*YOUR OBJECTIVE*:
Write out the records below once more, exactly as they stand.

*GIVEN INFORMATION*:
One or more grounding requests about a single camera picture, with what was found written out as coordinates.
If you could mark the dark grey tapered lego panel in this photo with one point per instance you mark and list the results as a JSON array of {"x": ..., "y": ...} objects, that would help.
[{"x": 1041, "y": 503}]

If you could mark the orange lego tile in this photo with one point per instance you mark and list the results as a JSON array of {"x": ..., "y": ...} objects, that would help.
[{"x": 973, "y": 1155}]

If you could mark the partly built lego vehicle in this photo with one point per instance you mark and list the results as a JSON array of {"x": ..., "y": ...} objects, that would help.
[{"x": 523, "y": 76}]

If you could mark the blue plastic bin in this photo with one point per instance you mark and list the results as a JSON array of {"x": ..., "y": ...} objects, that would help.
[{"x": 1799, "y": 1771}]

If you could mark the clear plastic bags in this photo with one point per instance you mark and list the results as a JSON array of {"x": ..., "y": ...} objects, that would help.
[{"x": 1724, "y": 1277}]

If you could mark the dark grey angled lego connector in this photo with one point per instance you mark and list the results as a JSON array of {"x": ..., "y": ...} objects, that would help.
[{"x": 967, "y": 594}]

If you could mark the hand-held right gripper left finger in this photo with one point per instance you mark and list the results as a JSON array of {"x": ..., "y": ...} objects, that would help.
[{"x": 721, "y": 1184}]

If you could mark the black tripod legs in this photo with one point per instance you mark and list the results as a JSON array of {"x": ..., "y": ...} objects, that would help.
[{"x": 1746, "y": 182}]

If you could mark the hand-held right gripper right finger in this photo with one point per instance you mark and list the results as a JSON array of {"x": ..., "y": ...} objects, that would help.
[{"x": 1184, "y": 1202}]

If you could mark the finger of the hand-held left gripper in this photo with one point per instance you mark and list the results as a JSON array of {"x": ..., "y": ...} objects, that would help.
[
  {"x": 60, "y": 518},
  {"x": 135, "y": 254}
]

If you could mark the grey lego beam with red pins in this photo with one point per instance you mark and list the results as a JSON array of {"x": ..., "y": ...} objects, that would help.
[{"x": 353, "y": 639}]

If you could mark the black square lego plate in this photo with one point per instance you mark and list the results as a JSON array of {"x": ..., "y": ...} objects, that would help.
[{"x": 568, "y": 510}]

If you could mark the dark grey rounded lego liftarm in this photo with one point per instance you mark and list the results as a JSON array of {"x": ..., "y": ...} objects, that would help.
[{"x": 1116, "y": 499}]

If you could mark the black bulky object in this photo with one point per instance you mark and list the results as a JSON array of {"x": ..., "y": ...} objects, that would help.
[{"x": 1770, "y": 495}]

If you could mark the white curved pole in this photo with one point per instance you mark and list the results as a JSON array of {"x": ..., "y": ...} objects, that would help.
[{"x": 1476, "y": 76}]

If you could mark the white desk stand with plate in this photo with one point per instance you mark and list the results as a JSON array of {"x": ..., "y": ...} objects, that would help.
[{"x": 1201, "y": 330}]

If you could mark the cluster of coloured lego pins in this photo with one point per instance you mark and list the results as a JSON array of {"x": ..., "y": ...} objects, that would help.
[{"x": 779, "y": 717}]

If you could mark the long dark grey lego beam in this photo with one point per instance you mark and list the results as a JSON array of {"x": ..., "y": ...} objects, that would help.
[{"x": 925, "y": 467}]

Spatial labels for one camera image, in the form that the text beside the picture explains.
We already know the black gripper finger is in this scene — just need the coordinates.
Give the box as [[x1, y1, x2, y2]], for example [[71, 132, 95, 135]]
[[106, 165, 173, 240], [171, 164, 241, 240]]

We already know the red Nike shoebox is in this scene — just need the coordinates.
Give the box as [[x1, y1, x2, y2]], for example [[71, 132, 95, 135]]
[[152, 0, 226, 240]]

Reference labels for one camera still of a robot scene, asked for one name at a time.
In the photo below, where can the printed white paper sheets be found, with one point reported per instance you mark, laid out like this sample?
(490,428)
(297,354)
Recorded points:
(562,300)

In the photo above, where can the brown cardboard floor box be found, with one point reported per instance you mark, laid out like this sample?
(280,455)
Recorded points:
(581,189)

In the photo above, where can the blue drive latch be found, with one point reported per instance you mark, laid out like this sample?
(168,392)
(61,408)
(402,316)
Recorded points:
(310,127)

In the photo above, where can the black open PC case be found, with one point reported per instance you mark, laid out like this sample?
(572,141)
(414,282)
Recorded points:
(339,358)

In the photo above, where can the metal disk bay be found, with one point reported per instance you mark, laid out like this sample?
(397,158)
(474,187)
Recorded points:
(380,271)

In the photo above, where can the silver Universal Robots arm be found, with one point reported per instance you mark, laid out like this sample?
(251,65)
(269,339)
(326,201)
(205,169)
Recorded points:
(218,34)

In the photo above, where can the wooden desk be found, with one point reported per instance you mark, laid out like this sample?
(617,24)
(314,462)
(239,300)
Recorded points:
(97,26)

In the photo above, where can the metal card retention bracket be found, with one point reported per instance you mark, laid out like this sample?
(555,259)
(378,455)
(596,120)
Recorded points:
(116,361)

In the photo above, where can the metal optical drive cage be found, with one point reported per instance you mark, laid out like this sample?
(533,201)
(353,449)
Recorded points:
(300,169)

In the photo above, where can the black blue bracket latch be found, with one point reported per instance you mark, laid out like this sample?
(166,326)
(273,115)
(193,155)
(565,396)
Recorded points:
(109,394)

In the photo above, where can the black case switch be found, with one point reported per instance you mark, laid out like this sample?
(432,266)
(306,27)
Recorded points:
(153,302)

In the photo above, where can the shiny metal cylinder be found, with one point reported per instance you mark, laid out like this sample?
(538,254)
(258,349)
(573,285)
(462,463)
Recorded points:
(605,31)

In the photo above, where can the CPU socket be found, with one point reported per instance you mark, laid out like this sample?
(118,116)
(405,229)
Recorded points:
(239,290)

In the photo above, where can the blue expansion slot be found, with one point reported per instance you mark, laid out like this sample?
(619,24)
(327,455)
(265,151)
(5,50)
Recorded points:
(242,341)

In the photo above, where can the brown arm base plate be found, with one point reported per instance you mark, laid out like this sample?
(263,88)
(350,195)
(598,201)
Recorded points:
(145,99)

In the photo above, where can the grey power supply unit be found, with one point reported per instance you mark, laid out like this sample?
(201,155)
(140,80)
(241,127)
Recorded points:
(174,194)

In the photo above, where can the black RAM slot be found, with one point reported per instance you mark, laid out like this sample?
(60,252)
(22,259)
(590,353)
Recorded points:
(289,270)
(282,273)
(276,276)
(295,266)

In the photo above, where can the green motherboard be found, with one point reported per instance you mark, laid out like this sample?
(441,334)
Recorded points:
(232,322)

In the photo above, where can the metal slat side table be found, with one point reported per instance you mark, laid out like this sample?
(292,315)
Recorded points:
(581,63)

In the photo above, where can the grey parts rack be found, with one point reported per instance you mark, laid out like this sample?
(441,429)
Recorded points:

*SOLUTION TO THE PROBLEM*:
One or more grounding requests about a single camera picture, with what was found written out as coordinates.
If you could mark the dark grey tapered lego panel in this photo with one point per instance you mark and list the results as a JSON array of {"x": ..., "y": ...} objects, that would help.
[{"x": 1041, "y": 503}]

If you could mark the orange lego tile in this photo with one point per instance you mark and list the results as a JSON array of {"x": ..., "y": ...} objects, that would help.
[{"x": 973, "y": 1155}]

If you could mark the partly built lego vehicle in this photo with one point per instance you mark and list the results as a JSON array of {"x": ..., "y": ...} objects, that would help.
[{"x": 523, "y": 76}]

If you could mark the blue plastic bin in this photo with one point per instance you mark and list the results as a JSON array of {"x": ..., "y": ...} objects, that would help.
[{"x": 1799, "y": 1771}]

If you could mark the clear plastic bags in this photo with one point per instance you mark and list the results as a JSON array of {"x": ..., "y": ...} objects, that would help.
[{"x": 1724, "y": 1277}]

If you could mark the dark grey angled lego connector in this photo with one point per instance you mark and list the results as a JSON array of {"x": ..., "y": ...} objects, that would help.
[{"x": 967, "y": 594}]

If you could mark the hand-held right gripper left finger in this photo with one point per instance you mark and list the results as a JSON array of {"x": ..., "y": ...} objects, that would help.
[{"x": 721, "y": 1184}]

If you could mark the black tripod legs in this photo with one point per instance you mark and list the results as a JSON array of {"x": ..., "y": ...} objects, that would help.
[{"x": 1746, "y": 182}]

If you could mark the hand-held right gripper right finger in this photo with one point per instance you mark and list the results as a JSON array of {"x": ..., "y": ...} objects, that would help.
[{"x": 1184, "y": 1202}]

If you could mark the finger of the hand-held left gripper in this photo with one point per instance you mark and list the results as a JSON array of {"x": ..., "y": ...} objects, that would help.
[
  {"x": 60, "y": 518},
  {"x": 135, "y": 254}
]

If you could mark the grey lego beam with red pins in this photo with one point per instance you mark and list the results as a JSON array of {"x": ..., "y": ...} objects, that would help.
[{"x": 353, "y": 639}]

If you could mark the black square lego plate in this photo with one point per instance you mark and list the results as a JSON array of {"x": ..., "y": ...} objects, that would help.
[{"x": 568, "y": 510}]

If you could mark the dark grey rounded lego liftarm in this photo with one point per instance you mark and list the results as a JSON array of {"x": ..., "y": ...} objects, that would help.
[{"x": 1116, "y": 499}]

If you could mark the black bulky object in this photo with one point per instance you mark and list the results as a JSON array of {"x": ..., "y": ...} objects, that would help.
[{"x": 1770, "y": 495}]

If you could mark the white curved pole in this photo with one point per instance you mark and list the results as a JSON array of {"x": ..., "y": ...} objects, that would help.
[{"x": 1476, "y": 76}]

If you could mark the white desk stand with plate in this photo with one point per instance you mark and list the results as a JSON array of {"x": ..., "y": ...} objects, that would help.
[{"x": 1201, "y": 330}]

If you could mark the cluster of coloured lego pins in this photo with one point per instance you mark and list the results as a JSON array of {"x": ..., "y": ...} objects, that would help.
[{"x": 779, "y": 717}]

If you could mark the long dark grey lego beam in this photo with one point per instance you mark and list the results as a JSON array of {"x": ..., "y": ...} objects, that would help.
[{"x": 925, "y": 467}]

Spatial labels for one camera image, in the form that the text beside the picture explains.
We already know the black gripper finger is in this scene — just need the coordinates.
Give the box as [[x1, y1, x2, y2]], for example [[71, 132, 95, 135]]
[[106, 165, 173, 240], [171, 164, 241, 240]]

We already know the red Nike shoebox is in this scene — just need the coordinates.
Give the box as [[x1, y1, x2, y2]], for example [[71, 132, 95, 135]]
[[152, 0, 226, 240]]

Reference labels for one camera still of a robot scene, asked for one name at a time.
In the photo below, where can the printed white paper sheets be found, with one point reported per instance you mark, laid out like this sample?
(490,428)
(297,354)
Recorded points:
(562,300)

In the photo above, where can the brown cardboard floor box be found, with one point reported per instance you mark, laid out like this sample?
(280,455)
Recorded points:
(581,189)

In the photo above, where can the blue drive latch be found, with one point reported per instance you mark, laid out like this sample?
(168,392)
(61,408)
(402,316)
Recorded points:
(310,127)

In the photo above, where can the black open PC case be found, with one point reported per instance you mark, laid out like this sample?
(572,141)
(414,282)
Recorded points:
(339,358)

In the photo above, where can the metal disk bay be found, with one point reported per instance you mark, laid out like this sample?
(397,158)
(474,187)
Recorded points:
(380,271)

In the photo above, where can the silver Universal Robots arm be found, with one point reported per instance you mark, laid out like this sample?
(251,65)
(269,339)
(326,201)
(205,169)
Recorded points:
(218,34)

In the photo above, where can the wooden desk be found, with one point reported per instance you mark, laid out like this sample?
(617,24)
(314,462)
(239,300)
Recorded points:
(97,26)

In the photo above, where can the metal card retention bracket be found, with one point reported per instance you mark, laid out like this sample?
(555,259)
(378,455)
(596,120)
Recorded points:
(116,361)

In the photo above, where can the metal optical drive cage be found, with one point reported per instance you mark, laid out like this sample?
(533,201)
(353,449)
Recorded points:
(300,169)

In the photo above, where can the black blue bracket latch be found, with one point reported per instance you mark, laid out like this sample?
(166,326)
(273,115)
(193,155)
(565,396)
Recorded points:
(109,394)

In the photo above, where can the black case switch be found, with one point reported per instance you mark, laid out like this sample?
(432,266)
(306,27)
Recorded points:
(153,302)

In the photo above, where can the shiny metal cylinder be found, with one point reported per instance you mark, laid out like this sample?
(538,254)
(258,349)
(573,285)
(462,463)
Recorded points:
(605,31)

In the photo above, where can the CPU socket be found, with one point reported per instance you mark, laid out like this sample?
(118,116)
(405,229)
Recorded points:
(239,290)

In the photo above, where can the blue expansion slot be found, with one point reported per instance you mark, laid out like this sample?
(619,24)
(327,455)
(265,151)
(5,50)
Recorded points:
(242,341)

In the photo above, where can the brown arm base plate be found, with one point reported per instance you mark, laid out like this sample?
(263,88)
(350,195)
(598,201)
Recorded points:
(145,99)

In the photo above, where can the grey power supply unit be found, with one point reported per instance you mark, laid out like this sample?
(201,155)
(140,80)
(241,127)
Recorded points:
(174,194)

In the photo above, where can the black RAM slot be found, with one point reported per instance you mark, laid out like this sample?
(60,252)
(22,259)
(590,353)
Recorded points:
(289,270)
(282,273)
(276,276)
(295,266)

In the photo above, where can the green motherboard be found, with one point reported per instance you mark, laid out like this sample?
(441,334)
Recorded points:
(232,322)

In the photo above, where can the metal slat side table be found, with one point reported per instance you mark, laid out like this sample?
(292,315)
Recorded points:
(581,63)

In the photo above, where can the grey parts rack be found, with one point reported per instance you mark, laid out like this sample?
(441,429)
Recorded points:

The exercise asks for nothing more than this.